**Your assignment:**
Give back exactly the stretch of data below from the line holding "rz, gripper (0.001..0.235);" through the line holding "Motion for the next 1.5", both ends included, and leave the remaining lines out.

Dataset records:
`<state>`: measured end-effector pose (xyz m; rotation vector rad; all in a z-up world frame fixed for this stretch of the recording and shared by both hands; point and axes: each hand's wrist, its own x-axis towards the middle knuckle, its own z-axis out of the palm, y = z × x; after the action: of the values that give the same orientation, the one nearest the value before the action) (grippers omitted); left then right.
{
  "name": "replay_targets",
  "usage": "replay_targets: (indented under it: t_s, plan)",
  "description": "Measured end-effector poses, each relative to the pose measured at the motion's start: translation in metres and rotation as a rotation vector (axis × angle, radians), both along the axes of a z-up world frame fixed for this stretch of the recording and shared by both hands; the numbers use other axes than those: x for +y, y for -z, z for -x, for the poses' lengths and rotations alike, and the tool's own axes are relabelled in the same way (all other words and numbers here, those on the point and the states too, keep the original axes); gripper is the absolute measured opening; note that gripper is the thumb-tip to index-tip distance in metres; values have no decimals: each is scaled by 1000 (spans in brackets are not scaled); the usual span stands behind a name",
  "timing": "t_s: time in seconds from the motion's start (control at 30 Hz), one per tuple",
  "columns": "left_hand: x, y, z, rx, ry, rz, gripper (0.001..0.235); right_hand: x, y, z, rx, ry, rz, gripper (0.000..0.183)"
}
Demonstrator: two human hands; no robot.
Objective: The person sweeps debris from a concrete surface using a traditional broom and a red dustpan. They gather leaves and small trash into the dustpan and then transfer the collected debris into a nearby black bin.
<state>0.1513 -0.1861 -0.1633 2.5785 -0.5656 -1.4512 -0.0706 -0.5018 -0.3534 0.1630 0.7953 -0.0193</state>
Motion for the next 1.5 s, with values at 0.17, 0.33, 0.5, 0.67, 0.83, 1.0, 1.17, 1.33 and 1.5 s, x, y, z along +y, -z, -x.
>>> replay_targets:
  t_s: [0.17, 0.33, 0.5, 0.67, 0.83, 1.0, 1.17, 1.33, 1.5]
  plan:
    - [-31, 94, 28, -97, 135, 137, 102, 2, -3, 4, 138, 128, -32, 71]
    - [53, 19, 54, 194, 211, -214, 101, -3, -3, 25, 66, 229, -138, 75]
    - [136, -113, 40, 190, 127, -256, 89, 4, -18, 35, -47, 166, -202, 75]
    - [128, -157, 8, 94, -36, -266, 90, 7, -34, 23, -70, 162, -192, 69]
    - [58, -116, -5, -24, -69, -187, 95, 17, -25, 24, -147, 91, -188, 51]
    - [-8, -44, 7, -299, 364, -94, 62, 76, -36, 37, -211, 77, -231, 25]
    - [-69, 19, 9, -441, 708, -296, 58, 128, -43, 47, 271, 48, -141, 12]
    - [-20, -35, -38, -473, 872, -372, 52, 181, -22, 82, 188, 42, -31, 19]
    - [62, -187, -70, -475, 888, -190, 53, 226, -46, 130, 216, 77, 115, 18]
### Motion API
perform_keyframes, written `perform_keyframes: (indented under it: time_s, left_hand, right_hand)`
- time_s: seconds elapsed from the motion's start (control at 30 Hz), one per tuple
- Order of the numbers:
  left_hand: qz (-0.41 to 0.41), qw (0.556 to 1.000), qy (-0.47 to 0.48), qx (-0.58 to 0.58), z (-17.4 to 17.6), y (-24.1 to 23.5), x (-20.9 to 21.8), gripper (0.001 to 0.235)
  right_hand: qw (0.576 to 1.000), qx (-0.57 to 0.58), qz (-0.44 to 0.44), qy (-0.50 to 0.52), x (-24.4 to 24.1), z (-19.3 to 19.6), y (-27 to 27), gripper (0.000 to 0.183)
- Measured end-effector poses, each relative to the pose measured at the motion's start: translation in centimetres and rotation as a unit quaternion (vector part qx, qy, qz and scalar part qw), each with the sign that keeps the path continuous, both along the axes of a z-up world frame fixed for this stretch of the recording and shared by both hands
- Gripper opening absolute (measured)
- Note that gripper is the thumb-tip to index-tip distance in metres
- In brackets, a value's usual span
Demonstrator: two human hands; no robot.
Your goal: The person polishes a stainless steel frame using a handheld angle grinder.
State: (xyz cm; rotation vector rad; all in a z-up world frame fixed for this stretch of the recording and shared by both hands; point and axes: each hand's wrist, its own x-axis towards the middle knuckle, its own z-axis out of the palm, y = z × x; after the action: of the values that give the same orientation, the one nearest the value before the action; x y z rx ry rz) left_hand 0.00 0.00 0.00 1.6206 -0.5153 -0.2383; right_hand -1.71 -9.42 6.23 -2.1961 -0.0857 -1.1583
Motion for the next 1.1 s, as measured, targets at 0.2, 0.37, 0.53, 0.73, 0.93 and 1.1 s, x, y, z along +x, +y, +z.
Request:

**Your solution:**
  "columns": "left_hand: x, y, z, rx, ry, rz, gripper (0.001..0.235); right_hand: x, y, z, rx, ry, rz, gripper (0.000..0.183)"
}
Demonstrator: two human hands; no robot.
Objective: The person sweeps debris from a concrete surface using a traditional broom and a red dustpan. They gather leaves and small trash into the dustpan and then transfer the collected debris into a nearby black bin.
<state>0.1513 -0.1861 -0.1633 2.5785 -0.5656 -1.4512 -0.0706 -0.5018 -0.3534 0.1630 0.7953 -0.0193</state>
Motion for the next 1.5 s, with values at 0.17, 0.33, 0.5, 0.67, 0.83, 1.0, 1.17, 1.33 and 1.5 s, x, y, z along +y, -z, -x.

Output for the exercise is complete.